(TOKYO) — The United Nation’s nuclear watchdog, the International Atomic Energy Agency (IAEA), approved plans by Japan to release water from the Fukushima Daiichi nuclear power plant into the Pacific Ocean on Tuesday.
The plan would see Japan release 1.3 million tons of treated wastewater — the equivalent of 500 Olympic swimming pools — which has been filtered through the Advanced Liquid Processing System (ALPS) from the destroyed Fukushima plant into the Pacific Ocean following the catastrophic earthquake that rocked Japan.
The water, which was used to cool nuclear reactors following the deadly Tohoku earthquake and ensuing tsunami that hit Fukushima on March 11, 2011, is currently being stored in about 1,000 tanks on the site and the majority of the water is currently being used to cool molten fuel, with the remainder coming from rainwater and groundwater that entered the reactor units.
It is set to be released by Japan in a controlled and gradual manner over the next 30 to 40 years.
“Based on its comprehensive assessment, the IAEA has concluded that the approach and activities to the discharge of ALPS treated water taken by Japan are consistent with relevant international safety standards,” announced IAEA Chief Rafael Grossi.
Presenting findings of the IAEA’s two-year safety review, the United Nations body concluded that the release of the water would have “negligible radiological impact to people and the environment.”
Grossi, currently on a three-day visit to Japan, is meeting with senior Japanese officials, including Prime Minister Fumio Kishida, and will be presenting “comprehensive findings” of the IAEA’s final report ahead of the last preparations for the release.
Grossi is also due to visit the Fukushima Daiichi plant to inaugurate an IAEA office at the site as the IAEA has pledged to be committed to engaging with Japan before, during and after the discharges occur.
“That the plan, as it has been proposed and devised, is in conformity with the agreed international standards,” said Grossi speaking to the press following the meeting with Kishida.“If the government decides to proceed with it, the IAEA will be permanently here, reviewing, monitoring, assessing this activity for decades to come.”
Japan’s water release plan has been opposed by China, South Korea and some Pacific Island nations with Mao Ning, China’s Ministry of Foreign Affairs spokesperson, calling on Japan to take seriously “international and domestic concerns and stop forcibly proceeding with its ocean discharge plan.”
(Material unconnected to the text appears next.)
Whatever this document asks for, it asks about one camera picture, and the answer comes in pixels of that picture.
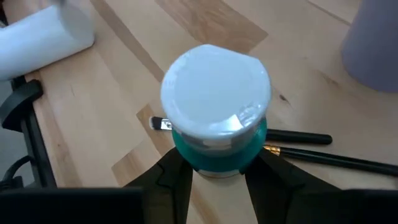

Speaking at a Ministry of Foreign Affairs meeting on July 4, Mao Ning cited a Global Times survey which found that 80% of over 11,000 respondents across 11 countries expressed worry, fear and anger over the plan.
Japanese fishing communities have also vocally objected Japan’s plans, fearing the release of the water would harm the reputation of their produce.
“We cannot support the government’s stance that an ocean release is the only solution,” said Masanobu Sakamoto, president of JF Zengyoren, Japan Fisheries Cooperatives, in June.
Anti-nuclear activists have also taken to the streets, rallying outside Tokyo Electric Power Company Holdings in May as they called on Japan to scrap its plans, chanting “don’t nuke the pacific” as they protested.
Kishida has vowed that as a responsible leader in the international community, he won’t allow emissions that have a negative impact on people’s health and the environment in Japan and around the world.
The ALPS process is unable to fully eradicate Tritium — a “naturally occurring radioactive form of hydrogen.” Yet some experts say there is no worry and that Tritium only poses a risk to humans if consumed in large quantities.
“Almost everything is radioactive, including the Pacific Ocean, where tritium accounts for a modest 0.04% of total radioactivity,” Nigel Marks, professor of Physics & Astronomy at Curtin University, said speaking on the release of Fukushima water. “The minuscule amount of extra radiation won’t make the tiniest jot of difference.”
Meanwhile, Japanese regulators have completed their final safety inspection and Tokyo Electric Power Company (TEPCO) is expected to receive a permit to discharge the water in a week.
Officials remain mum on the date they plan to begin releasing the water but have pledged to start the decades-long process this summer.